Два года. И это все?
Два года до того, как этот гребаный город восстал из мертвых? Он был недоволен своим фунтом плоти? Он хотел сожрать нас целиком.
Я киваю, поднимая взгляд от телефона, чтобы посмотреть в обеспокоенные глаза отца.
Мы смотрим друг на друга. Я смотрю на лицо, которое знал всю свою жизнь. Человек, который любил меня без сомнений, без страха, поддерживал меня, а я не знаю, как с ним заговорить.
Без обмана. Без лжи.
Горечь, всепоглощающее чувство вины сжигают мои внутренности, скручивая кишки в жалкие спирали. Эти эмоции, этот чертов груз, который преследует меня с того самого момента, как мне поставили неверный диагноз, — это кандалы, тяжелые и невыносимые, которые волочатся за мной с каждым шагом.

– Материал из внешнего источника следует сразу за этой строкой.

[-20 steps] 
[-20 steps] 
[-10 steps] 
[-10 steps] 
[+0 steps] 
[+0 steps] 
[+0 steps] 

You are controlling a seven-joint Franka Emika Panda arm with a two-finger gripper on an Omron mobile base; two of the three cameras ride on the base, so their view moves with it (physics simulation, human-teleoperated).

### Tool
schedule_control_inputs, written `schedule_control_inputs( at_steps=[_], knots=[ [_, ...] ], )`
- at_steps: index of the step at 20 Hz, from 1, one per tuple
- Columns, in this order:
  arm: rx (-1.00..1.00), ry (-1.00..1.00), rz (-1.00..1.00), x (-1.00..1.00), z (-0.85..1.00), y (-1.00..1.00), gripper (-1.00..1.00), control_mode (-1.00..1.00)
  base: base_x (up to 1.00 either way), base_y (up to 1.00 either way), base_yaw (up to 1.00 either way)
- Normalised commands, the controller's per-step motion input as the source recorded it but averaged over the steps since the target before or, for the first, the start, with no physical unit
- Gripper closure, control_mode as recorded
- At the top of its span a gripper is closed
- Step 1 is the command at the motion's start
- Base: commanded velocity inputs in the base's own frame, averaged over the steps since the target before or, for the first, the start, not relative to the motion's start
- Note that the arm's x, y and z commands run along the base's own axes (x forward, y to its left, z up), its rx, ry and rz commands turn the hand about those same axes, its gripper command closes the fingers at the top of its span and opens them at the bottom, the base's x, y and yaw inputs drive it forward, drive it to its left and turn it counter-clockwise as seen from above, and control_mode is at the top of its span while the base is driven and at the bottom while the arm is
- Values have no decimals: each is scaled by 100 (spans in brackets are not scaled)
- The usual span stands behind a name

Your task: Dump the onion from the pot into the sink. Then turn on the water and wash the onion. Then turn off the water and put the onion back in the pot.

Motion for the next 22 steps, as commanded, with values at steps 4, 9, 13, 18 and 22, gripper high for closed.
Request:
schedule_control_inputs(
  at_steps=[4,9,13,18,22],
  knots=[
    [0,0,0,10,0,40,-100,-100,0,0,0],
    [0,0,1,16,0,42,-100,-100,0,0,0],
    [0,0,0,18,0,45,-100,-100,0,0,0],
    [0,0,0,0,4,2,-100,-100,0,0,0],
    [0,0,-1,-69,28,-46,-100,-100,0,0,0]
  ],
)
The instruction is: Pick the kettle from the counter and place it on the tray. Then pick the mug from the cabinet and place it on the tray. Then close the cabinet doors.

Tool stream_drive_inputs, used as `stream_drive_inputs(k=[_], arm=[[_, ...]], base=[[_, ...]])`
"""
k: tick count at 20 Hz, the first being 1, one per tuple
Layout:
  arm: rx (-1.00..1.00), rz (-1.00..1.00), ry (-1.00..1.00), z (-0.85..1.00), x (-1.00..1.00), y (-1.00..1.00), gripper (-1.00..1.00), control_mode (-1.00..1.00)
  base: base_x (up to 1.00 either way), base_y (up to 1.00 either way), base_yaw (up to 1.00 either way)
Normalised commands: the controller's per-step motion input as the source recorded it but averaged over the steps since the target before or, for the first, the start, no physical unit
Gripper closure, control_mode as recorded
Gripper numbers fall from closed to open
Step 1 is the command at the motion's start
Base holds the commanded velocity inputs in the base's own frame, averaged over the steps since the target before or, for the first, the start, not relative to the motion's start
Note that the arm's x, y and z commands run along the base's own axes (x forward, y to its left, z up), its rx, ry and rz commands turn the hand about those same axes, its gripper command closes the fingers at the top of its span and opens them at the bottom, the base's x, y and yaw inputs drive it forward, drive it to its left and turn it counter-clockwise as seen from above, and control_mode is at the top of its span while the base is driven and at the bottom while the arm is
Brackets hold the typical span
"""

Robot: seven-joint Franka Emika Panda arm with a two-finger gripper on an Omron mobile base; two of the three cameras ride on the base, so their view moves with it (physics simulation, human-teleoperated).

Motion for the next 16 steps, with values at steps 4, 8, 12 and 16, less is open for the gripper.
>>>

Я хочу рассказать ему. Все.
Что я не шизофреник и никогда им не был. Я молчал, чтобы защитить Розмари. После выписки из отделения слова не складывались, потому что я не хотел, чтобы он ненавидел себя за то, что не поверил мне раньше, за то, что отвел меня к этому врачу.
Я так много хочу ему сказать, а в его песочных часах песчинки на исходе.
Неужели мой отец умрет, так и не узнав в полной мере своего сына?
Наступит ли время, когда я смогу быть с ним откровенным? Когда слов будет не так мало, а мой голос будет приятно слышать?
И снова я киваю.
Всегда было лучше промолчать, чем рисковать произнося слова, которым никто не поверит.
3. ПРОКЛЯТИЕ
Коралина
Я единственный человек в этом ресторане, который чувствует себя манекеном?
Поза, одежда и место для демонстрации. Когда они проходят мимо меня и смотрят, то восхищаются тем, как хорошо я выгляжу. Как отутюжен мой наряд, как блестят мои волосы.
Никто из них не подозревает, что я пластиковая, а может, хранят это в секрете. Официанты, которые без спроса доливают мне воду, представители элиты Пондероза Спрингс, которые проходят мимо, чтобы поговорить с моим отцом, — все они чувствуют, как пластик тает на моей плоти. Все они знают, что я фальшивка, мошенница, но просто ничего не говорят.
Я — разбитая, милая девушка, которая едва сдерживается в эмоциональном плане и которая изо всех сил пытается влиться обратно в этот поверхностный мир акул, как крошечная мелюзга. Я — их любимая внутренняя шутка.
Я использую вилку, чтобы ковырять еще один кусок лосося по завышенной цене. Это рыба, которая умерла, чтобы быть пережаренной и поданной людям, которые, вероятно, не могут ничего распробовать из-за многолетнего курения и лжи, сжигающей их языки.
— Перестань играть со своей едой.
Мои пальцы сжимаются вокруг прибора в руке. Не воткни в нее вилку. Не на людях.
В мае, через два месяца, мне исполнится двадцать два, а я сижу здесь и бормочу мачехе извинения под нос, чтобы не устроить сцену. Как только я чувствую, что ее критический взгляд переключается с меня, и она возвращается к предыдущему разговору, я ослабляю хватку на вилке.